Q. When I was reading the book, there was a point for me when the story really turned and I became invested. And that was when the Joseph character, the boy, drowns and then there’s the funeral scene, because that just rang so true for me in my experience of Chinese funerals. It got me really curious how much of, is it a question of how much you really know about Chinese culture or is it like overlap with your understanding of Korean culture?
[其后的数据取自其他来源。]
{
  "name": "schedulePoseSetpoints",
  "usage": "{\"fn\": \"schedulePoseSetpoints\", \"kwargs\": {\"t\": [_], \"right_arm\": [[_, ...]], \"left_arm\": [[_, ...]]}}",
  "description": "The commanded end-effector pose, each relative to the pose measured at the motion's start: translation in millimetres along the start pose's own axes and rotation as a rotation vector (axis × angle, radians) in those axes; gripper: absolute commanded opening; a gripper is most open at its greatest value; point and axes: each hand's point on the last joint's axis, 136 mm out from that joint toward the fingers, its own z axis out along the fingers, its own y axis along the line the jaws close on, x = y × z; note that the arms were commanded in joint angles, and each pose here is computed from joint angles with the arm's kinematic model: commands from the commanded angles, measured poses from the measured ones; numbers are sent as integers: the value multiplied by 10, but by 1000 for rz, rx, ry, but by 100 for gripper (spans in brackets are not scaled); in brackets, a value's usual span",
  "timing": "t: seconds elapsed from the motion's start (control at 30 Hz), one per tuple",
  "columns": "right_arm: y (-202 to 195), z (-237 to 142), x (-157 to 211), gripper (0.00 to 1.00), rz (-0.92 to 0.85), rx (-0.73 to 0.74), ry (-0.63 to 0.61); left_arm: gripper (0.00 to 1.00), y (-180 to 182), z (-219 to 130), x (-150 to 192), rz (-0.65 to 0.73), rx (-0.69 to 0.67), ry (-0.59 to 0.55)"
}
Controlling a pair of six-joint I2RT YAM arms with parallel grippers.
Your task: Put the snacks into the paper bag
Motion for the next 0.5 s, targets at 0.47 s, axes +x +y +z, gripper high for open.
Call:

What is it about Chinese culture that stands out from Korean culture or American culture, that’s distinctive for you? What is something inherent besides the obvious differences?
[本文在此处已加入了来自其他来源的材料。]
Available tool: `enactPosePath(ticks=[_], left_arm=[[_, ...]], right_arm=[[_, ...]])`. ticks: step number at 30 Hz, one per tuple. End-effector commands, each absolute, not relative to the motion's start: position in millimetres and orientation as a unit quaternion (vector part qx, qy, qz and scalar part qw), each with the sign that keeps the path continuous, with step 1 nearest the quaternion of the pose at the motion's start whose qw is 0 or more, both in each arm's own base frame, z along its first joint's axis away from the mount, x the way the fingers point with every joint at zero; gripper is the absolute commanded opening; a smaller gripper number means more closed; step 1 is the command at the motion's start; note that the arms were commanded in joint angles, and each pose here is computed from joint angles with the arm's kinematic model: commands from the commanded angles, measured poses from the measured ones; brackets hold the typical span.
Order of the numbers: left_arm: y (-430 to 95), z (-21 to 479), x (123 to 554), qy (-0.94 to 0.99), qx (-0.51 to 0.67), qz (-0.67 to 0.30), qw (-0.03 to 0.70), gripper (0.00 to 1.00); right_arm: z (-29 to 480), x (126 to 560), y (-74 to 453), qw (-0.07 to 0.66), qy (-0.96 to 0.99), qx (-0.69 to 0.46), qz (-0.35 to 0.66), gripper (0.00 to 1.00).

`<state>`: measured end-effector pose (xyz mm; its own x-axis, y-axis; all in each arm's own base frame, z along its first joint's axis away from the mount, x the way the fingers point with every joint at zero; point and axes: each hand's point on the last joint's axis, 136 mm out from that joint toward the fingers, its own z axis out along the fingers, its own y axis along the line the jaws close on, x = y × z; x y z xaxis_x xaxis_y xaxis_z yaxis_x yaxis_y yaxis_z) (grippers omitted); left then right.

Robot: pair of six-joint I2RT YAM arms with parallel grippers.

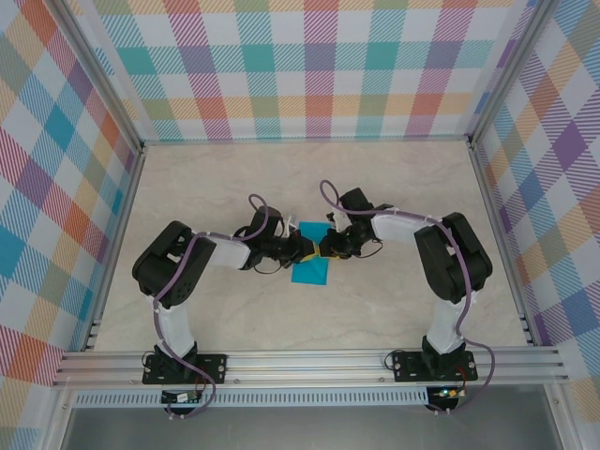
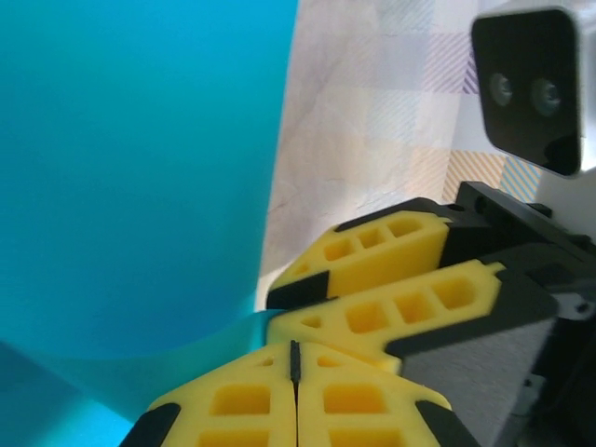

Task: Fold a paper plane with a square sheet of paper (pick it up from the middle)
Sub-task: Fold the triangle a second time at the center of the table.

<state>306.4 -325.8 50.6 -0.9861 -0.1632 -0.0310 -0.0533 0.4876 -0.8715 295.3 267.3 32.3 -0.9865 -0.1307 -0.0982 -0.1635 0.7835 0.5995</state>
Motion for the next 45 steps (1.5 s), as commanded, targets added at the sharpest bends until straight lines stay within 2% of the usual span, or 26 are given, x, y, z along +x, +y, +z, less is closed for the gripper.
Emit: enactPosePath(ticks=[1,13,16,20,24,30,45], left_arm=[[-330,45,304,0.866,-0.055,-0.494,0.053,0.04],[-329,44,304,0.867,-0.056,-0.493,0.056,0.04],[-329,44,304,0.866,-0.055,-0.493,0.056,0.04],[-329,45,303,0.866,-0.054,-0.494,0.057,0.04],[-330,51,303,0.863,-0.050,-0.499,0.059,0.04],[-332,65,304,0.856,-0.038,-0.511,0.069,0.05],[-334,56,303,0.859,-0.042,-0.507,0.057,0.05]], right_arm=[[49,292,273,0.030,0.931,-0.071,0.356,0.23],[56,285,270,0.034,0.926,-0.043,0.374,0.28],[55,284,270,0.032,0.925,-0.035,0.376,0.25],[51,286,266,0.037,0.931,-0.031,0.362,0.13],[46,292,263,0.045,0.937,-0.044,0.342,0.07],[39,296,267,0.039,0.937,-0.084,0.337,0.07],[29,303,263,0.036,0.944,-0.090,0.314,0.07]])
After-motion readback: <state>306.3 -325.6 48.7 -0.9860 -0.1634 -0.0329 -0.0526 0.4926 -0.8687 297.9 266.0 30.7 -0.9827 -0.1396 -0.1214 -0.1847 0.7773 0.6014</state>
问:在看这本书的时候,对我来说有一个转折点,让我开始投入进去了。就是那个叫约瑟夫的男孩溺死后的葬礼,因为它显得很真实,唤起了我自己参加中式葬礼的经历。这让我很想知道,你对中国文化实际上有多少了解,或者说这种文化是不是跟你对韩国文化的理解有重合?对你来说,中国文化跟韩国文化或美国文化相比,有什么格外不一样的地方?除了那些明显的差异以外,它们有什么内在的不同点?
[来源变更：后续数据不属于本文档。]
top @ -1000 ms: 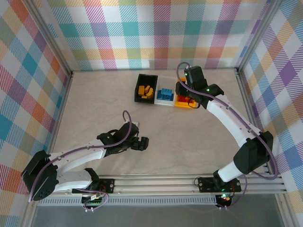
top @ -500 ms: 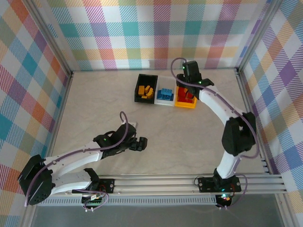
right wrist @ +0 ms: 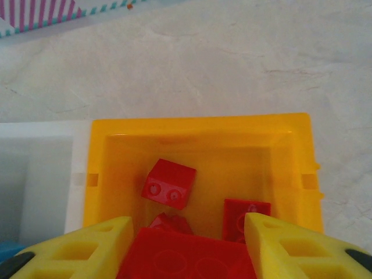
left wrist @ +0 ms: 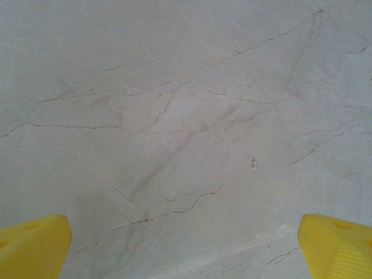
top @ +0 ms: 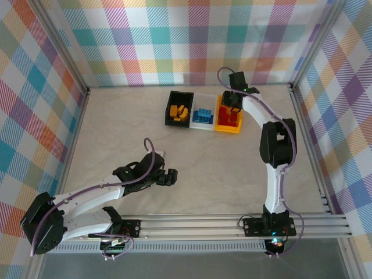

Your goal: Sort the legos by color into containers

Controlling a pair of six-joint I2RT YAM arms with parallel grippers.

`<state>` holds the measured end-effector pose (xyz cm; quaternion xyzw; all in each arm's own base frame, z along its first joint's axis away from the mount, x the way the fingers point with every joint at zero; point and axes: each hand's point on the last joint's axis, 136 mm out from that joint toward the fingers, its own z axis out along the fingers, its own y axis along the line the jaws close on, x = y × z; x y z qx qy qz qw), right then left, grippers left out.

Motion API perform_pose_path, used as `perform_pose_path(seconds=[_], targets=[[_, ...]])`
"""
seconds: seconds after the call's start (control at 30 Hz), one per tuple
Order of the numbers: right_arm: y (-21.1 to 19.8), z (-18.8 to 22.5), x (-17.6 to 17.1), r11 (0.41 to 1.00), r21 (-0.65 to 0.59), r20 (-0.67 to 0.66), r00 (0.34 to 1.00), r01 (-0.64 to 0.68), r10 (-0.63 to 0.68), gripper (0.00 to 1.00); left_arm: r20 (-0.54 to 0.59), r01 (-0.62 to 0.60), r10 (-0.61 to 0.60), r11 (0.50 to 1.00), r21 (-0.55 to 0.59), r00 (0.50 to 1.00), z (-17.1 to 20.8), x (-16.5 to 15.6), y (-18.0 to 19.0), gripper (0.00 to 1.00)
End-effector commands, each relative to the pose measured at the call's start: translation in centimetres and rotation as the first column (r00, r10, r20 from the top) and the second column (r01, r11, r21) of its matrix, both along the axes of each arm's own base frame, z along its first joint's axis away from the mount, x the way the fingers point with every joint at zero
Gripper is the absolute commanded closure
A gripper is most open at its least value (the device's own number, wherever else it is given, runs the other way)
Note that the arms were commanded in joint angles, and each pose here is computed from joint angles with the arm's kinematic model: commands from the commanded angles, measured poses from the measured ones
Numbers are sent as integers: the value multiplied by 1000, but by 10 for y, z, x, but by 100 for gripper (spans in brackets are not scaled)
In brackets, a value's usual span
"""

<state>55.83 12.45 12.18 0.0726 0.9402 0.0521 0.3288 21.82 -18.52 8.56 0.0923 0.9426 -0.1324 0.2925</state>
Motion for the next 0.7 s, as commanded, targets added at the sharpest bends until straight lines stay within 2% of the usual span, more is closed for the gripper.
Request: perform_pose_path(seconds=[0.0, 0.47, 0.67], targets=[[3, -7, 3, 1000, 27, -35, 999, 3, -2, 52, -11, -12, 12, 1000, 28, 1000, -7, 1, 7, 0], [2, -30, 4, 1000, 29, -86, 996, -9, 12, 50, -4, -9, 9, 1000, 13, 1000, -3, 8, 0, 0], [0, -29, 2, 999, 23, -90, 996, -22, 24, 40, -5, -6, 6, 1000, -2, 1000, 0, 12, -5, 0]])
A. I don’t know that there is. There is a little bit that it just bleeds over from Korean funerals, I suppose. I’d seen Chinese ones on film. [laughs] I think my editor was like, oh, you’re really going into all this business about … Why are you going into this scene? I had a hard time explaining it to her. Because I felt like that scene — and I’m really glad you brought it up — that scene, it was important to me because it’s when the community comes together and really taps into a feeling. It’s the first time that Fan really notices that and feels like there’s been a real bonding, even with all these disparate people that don’t really care about each other. That this one moment is sort of crystallizing a feeling.

答:我不知道。我认为,有些地方和韩式葬礼类似。我通过电影看过中式葬礼。[笑] 我觉得我编辑的反应是这样的,哦,你真的要深入到所有这些东西里去……你为什么要写这一幕?我艰难地就此对她作了解释。因为我感觉那一幕——我真的很高兴你提了出来——那一幕,它之所以对我很重要,是因为整个社区在此刻团结在了一起,而且它真实地挖掘了一种感受。这是范第一次真正注意到这一点,而且感觉人们之间存在一种真实的联系,即使是与这些各不相同并且对彼此漠不关心的人。这一刻在某种程度上使一种感觉变得清清楚楚。

And part of my anxiety about this community that I was writing about was that they’d gotten a little bit soft, a little bit comfortable, a little bit in some ways detached from one another, because the bonds of their community were so structurally sound and structurally kind of prescribed, that they’d forgotten about them. When everyone’s a cousin, everyone’s a cousin. No one’s like, right there. And so that was something that I felt that she would see or feel. And not just her — the “we.” They begin to feel something, that there’s this final burst, for the first time in a long time, this rush, this drug of feeling. And I guess that’s why that scene exists.

对于我所书写的这个社区,我的一部分焦虑原因就是人们会变得有些软弱、有些舒适,在某些方面有些彼此疏远了,因为他们社区的联系在结构上如此牢固,而且结构上早就固定下来,所以他们会忘掉这些。如果所有人都是亲戚,也就没什么感觉了。好像没人在那里。所以,那就是我觉得她会看到或感受到的东西。而且不仅是她——是“我们”。他们开始感受到了一些东西,于是后来出现这个最后时刻的迸发,这是长期以来第一次,这种强烈的感觉,这种炽烈的感情。我认为这就是那一幕存在的原因。